If you want to learn more about plant-based protein, including 40+ free plant-based protein recipes, make sure to grab my free 7-day course here.
Can you add spinach or kale to this soup recipe?
Yes, you can add finely chopped kale, spinach or baby spinach to this recipe if you’d like. I recommend a cup stirred in during the last 5 minutes of cooking to just wilt slightly before serving.

More Vegan Soup Recipes
If you try this recipe, let me know! Leave a comment, rate it, and tag your Instagram photos with #delishknowledge . I absolutely love seeing your creations. Happy cooking!

Video
Lemon Chickpea Orzo Soup

Equipment
Ingredients
- 1 tablespoon olive oil
- 1 white or yellow onion, diced
- 2 large carrots, peeled, halved lengthwise and thinly sliced
- 3 celery stalks, chopped
- 3 garlic cloves, minced
- 1/2 teaspoon dried thyme
- 6 cups vegetable broth + 1 cup water
- 1 15 ounce can chickpeas, rinsed and drained
- 1 small sprig rosemary
- 1 Bay leaf
- 1 cup uncooked orzo pasta
- 1/8 cup fresh lemon juice
Instructions
- First, heat the olive oil over medium heat. Then, add the onion, carrots, celery and garlic.
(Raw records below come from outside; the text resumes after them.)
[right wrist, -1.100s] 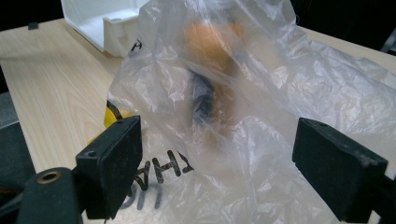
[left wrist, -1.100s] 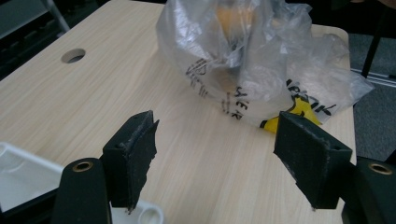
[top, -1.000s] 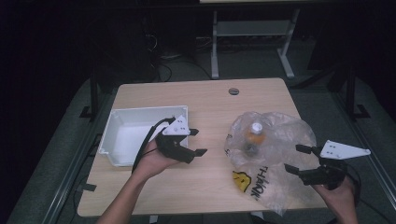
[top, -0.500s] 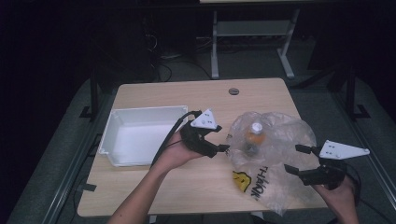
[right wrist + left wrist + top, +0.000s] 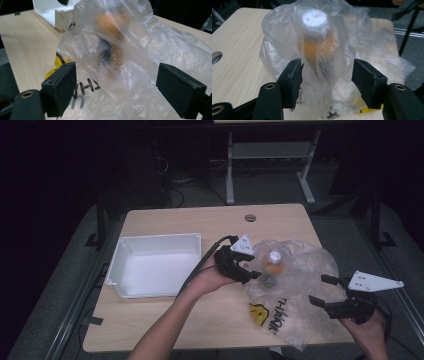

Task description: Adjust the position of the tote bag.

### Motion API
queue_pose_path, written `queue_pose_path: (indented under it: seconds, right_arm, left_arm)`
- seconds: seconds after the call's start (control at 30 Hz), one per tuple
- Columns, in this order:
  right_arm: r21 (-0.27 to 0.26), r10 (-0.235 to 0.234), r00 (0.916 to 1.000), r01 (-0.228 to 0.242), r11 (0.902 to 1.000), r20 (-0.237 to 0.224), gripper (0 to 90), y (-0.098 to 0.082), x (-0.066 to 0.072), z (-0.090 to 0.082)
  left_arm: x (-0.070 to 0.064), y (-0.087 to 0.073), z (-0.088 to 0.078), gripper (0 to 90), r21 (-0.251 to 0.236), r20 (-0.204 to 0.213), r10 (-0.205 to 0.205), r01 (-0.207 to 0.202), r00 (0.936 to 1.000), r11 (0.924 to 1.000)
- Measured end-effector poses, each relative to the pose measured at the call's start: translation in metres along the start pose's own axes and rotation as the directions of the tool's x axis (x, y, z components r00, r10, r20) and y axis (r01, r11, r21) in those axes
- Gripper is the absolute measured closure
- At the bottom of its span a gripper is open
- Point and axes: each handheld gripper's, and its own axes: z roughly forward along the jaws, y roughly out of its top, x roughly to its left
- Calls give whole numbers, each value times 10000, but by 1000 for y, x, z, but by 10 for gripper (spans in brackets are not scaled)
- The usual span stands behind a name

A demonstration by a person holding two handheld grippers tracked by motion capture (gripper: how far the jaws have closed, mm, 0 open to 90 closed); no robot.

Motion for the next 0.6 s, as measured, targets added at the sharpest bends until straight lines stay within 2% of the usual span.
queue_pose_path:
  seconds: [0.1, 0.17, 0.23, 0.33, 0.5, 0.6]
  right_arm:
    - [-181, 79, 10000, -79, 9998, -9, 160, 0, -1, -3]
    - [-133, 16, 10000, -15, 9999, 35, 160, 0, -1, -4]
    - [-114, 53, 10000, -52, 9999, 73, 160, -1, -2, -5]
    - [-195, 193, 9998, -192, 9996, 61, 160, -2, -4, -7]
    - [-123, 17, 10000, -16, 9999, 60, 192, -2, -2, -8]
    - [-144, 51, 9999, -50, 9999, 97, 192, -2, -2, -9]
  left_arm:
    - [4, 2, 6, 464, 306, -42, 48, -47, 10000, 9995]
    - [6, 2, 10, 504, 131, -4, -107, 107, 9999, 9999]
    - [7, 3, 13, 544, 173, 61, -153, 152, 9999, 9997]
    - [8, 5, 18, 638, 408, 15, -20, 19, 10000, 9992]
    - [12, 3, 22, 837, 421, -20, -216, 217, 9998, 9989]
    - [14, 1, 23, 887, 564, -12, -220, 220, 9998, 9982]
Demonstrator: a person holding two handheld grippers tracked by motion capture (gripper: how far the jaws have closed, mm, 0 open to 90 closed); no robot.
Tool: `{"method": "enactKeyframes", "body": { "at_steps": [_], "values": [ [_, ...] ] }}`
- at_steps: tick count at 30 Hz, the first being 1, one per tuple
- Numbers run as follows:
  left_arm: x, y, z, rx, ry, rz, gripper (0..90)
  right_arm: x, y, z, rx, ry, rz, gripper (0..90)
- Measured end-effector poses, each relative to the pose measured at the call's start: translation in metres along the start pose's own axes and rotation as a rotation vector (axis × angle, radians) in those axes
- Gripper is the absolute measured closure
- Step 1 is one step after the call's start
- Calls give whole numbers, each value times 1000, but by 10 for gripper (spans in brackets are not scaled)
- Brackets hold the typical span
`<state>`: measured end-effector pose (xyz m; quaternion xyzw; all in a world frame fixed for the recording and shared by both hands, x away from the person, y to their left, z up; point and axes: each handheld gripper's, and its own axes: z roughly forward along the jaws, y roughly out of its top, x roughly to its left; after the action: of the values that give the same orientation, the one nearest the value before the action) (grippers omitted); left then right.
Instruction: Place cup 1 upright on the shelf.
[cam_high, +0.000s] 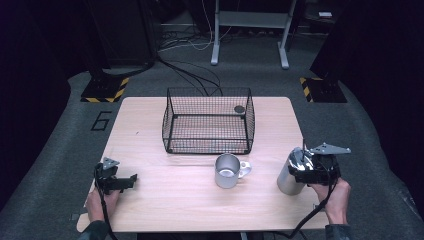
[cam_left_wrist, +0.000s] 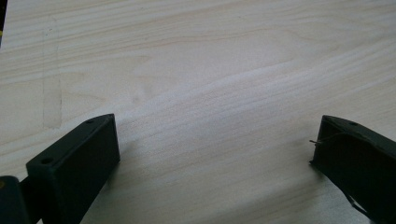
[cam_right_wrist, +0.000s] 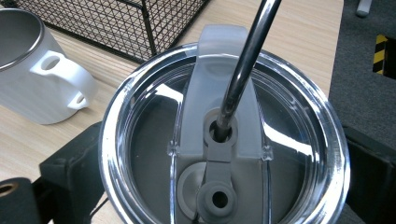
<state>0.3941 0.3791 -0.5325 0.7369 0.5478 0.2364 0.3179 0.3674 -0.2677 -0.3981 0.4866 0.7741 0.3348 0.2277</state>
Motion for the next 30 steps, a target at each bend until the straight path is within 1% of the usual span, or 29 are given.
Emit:
{"method": "enactKeyframes", "body": {
  "at_steps": [3,6,7,8,9,10,11,14,15,16,19,20,25,26,30],
  "values": [
    [0,0,0,1,-1,-1,2,0,1,-1,3,-6,-6,34],
    [0,0,0,0,0,2,2,0,2,-3,-9,-6,-12,34],
    [0,0,0,0,0,1,2,1,2,-3,-10,-5,2,34],
    [0,0,0,0,0,0,2,0,3,-4,-10,-6,-4,34],
    [0,0,0,0,0,0,2,1,4,-5,-9,-5,-7,34],
    [0,0,0,0,1,1,2,1,5,-6,-11,-5,0,34],
    [0,0,0,0,1,1,1,1,6,-7,-10,-5,-11,34],
    [0,0,0,0,0,0,2,2,9,-9,-12,-2,-10,34],
    [0,0,0,0,0,0,2,2,11,-10,-14,1,-17,34],
    [0,0,0,0,1,1,2,3,12,-10,-18,2,-10,34],
    [0,0,0,0,0,0,1,3,16,-11,-17,3,-24,34],
    [0,0,0,0,1,1,2,4,17,-12,-21,6,-17,34],
    [0,0,0,0,0,1,2,4,22,-13,-19,8,-29,34],
    [0,0,0,0,0,0,1,4,23,-13,-19,13,-21,34],
    [0,0,0,0,0,0,2,6,28,-15,-16,13,-36,34]
  ]
}}
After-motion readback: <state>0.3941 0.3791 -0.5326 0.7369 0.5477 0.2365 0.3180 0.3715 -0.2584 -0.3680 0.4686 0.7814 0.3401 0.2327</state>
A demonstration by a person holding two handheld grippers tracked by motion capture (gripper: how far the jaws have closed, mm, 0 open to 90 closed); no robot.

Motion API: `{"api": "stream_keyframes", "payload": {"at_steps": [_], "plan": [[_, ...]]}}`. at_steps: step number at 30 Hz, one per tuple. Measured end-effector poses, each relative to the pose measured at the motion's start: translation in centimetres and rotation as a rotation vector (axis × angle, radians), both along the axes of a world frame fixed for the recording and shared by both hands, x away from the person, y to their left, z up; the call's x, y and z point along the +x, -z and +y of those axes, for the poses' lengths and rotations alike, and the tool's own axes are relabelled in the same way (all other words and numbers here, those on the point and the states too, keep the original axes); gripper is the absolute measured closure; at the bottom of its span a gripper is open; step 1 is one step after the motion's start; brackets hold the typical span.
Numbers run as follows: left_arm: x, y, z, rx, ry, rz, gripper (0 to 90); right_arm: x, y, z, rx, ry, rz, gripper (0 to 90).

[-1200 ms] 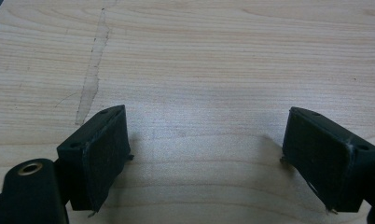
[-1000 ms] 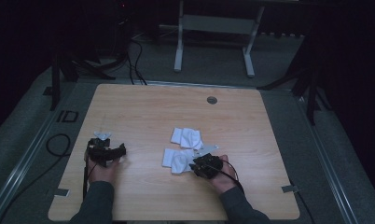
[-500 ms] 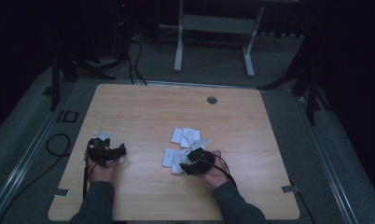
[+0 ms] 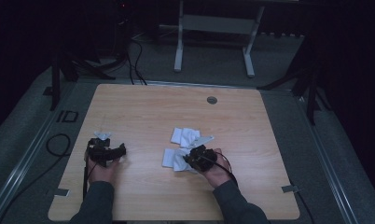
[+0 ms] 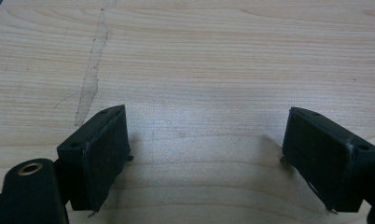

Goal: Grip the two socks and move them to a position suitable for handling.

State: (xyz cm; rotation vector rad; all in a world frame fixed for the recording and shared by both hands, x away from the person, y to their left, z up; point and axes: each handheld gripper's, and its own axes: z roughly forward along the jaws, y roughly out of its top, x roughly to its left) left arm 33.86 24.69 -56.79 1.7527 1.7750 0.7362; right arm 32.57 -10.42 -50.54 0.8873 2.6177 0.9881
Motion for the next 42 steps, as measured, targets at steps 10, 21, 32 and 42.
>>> {"api": "stream_keyframes", "payload": {"at_steps": [10,21,32,42], "plan": [[0.0,0.0,0.0,-0.002,-0.001,-0.002,14.5,-0.6,-2.4,-2.7,-0.011,0.034,-0.041,88.1],[0.0,0.0,0.0,-0.002,-0.001,-0.002,14.5,-0.3,-2.8,-7.8,-0.024,0.132,-0.039,87.7],[0.0,0.0,0.0,-0.002,-0.002,-0.002,14.5,1.0,-1.8,-11.9,-0.064,0.235,-0.010,86.3],[0.0,0.0,0.0,-0.002,-0.001,-0.002,14.6,1.5,-2.1,-12.8,-0.073,0.276,-0.030,61.6]]}}
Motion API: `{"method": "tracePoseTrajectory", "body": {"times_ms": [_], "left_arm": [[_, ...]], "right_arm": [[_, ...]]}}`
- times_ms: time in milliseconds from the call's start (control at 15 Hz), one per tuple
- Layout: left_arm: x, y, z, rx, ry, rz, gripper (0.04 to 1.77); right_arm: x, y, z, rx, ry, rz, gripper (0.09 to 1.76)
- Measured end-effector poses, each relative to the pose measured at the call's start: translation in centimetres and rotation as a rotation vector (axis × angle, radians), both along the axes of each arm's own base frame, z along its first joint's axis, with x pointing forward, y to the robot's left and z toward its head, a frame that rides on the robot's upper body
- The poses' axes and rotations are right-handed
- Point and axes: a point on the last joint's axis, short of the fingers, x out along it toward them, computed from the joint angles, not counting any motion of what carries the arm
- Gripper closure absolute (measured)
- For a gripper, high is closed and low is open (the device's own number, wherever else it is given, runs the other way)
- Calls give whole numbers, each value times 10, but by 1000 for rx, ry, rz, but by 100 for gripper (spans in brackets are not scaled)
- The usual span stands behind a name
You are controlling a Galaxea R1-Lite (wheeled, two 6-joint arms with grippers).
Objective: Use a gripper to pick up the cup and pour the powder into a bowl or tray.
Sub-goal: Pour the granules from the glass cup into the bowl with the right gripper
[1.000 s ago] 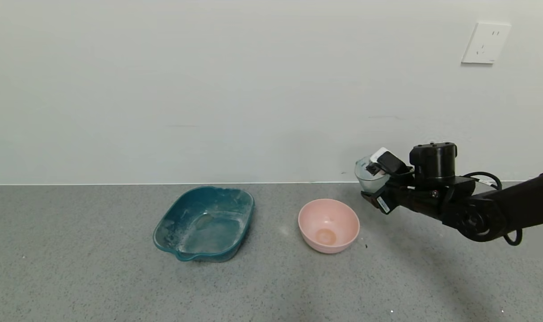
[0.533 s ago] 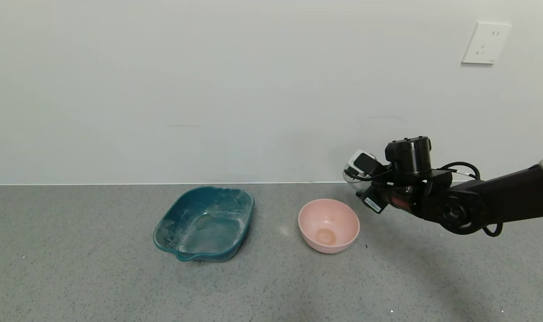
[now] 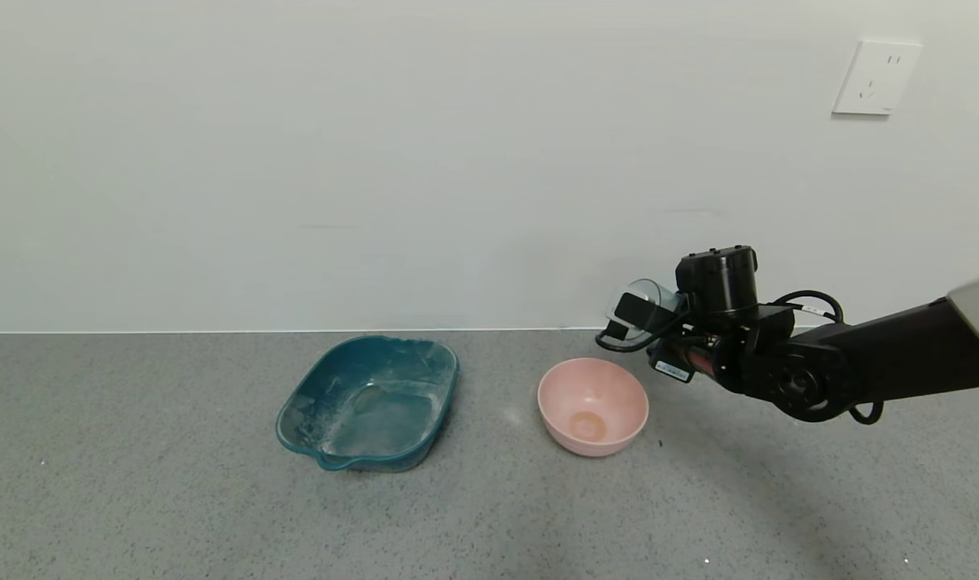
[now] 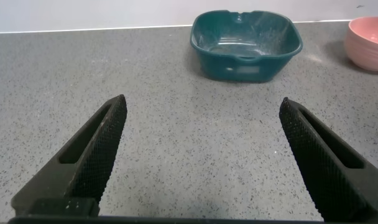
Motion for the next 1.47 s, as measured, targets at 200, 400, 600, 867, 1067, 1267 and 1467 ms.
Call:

Cook for 10-12 minutes until vegetables are soft, stirring often.
- Next, add the thyme and pinch of black pepper; stir together.
- Then, add the vegetable broth and water and bring to a boil.
- Add the chickpeas, rosemary, orzo and bay leaf. Reduce heat to a low simmer and cook for 10 minutes until orzo is cooked through.
- Finally, reduce heat to low and stir in lemon juice.